-- Information provided --

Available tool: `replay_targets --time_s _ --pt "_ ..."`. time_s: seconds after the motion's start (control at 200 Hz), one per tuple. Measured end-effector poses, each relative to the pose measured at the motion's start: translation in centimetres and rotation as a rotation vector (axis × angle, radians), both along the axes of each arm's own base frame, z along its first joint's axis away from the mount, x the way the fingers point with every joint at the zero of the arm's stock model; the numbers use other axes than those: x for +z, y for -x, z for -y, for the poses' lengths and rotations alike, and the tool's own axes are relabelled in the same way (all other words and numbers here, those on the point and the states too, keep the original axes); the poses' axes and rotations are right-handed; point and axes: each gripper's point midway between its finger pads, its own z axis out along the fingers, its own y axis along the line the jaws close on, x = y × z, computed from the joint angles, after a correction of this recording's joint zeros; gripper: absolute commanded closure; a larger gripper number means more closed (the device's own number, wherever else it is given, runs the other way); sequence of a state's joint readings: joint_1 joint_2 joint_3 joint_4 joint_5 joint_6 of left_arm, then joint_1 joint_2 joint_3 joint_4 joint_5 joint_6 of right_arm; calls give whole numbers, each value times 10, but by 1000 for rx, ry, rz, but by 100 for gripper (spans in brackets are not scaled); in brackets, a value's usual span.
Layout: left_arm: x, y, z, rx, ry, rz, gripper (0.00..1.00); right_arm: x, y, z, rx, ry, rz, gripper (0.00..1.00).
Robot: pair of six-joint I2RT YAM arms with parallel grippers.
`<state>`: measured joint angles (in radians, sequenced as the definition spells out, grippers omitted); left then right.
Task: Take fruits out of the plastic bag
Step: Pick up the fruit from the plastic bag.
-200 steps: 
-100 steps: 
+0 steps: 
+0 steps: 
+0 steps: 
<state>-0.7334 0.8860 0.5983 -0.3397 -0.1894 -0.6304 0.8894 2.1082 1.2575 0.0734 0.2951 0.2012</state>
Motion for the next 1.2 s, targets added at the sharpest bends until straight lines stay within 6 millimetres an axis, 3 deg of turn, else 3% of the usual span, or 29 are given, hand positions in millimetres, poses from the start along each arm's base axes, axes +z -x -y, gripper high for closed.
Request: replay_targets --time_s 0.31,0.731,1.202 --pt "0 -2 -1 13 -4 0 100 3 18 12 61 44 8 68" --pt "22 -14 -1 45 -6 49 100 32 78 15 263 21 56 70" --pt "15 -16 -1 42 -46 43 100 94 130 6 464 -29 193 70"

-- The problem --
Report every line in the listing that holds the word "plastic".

-- Exercise result --
Task: Take fruits out of the plastic bag
Step: Pick up the fruit from the plastic bag.

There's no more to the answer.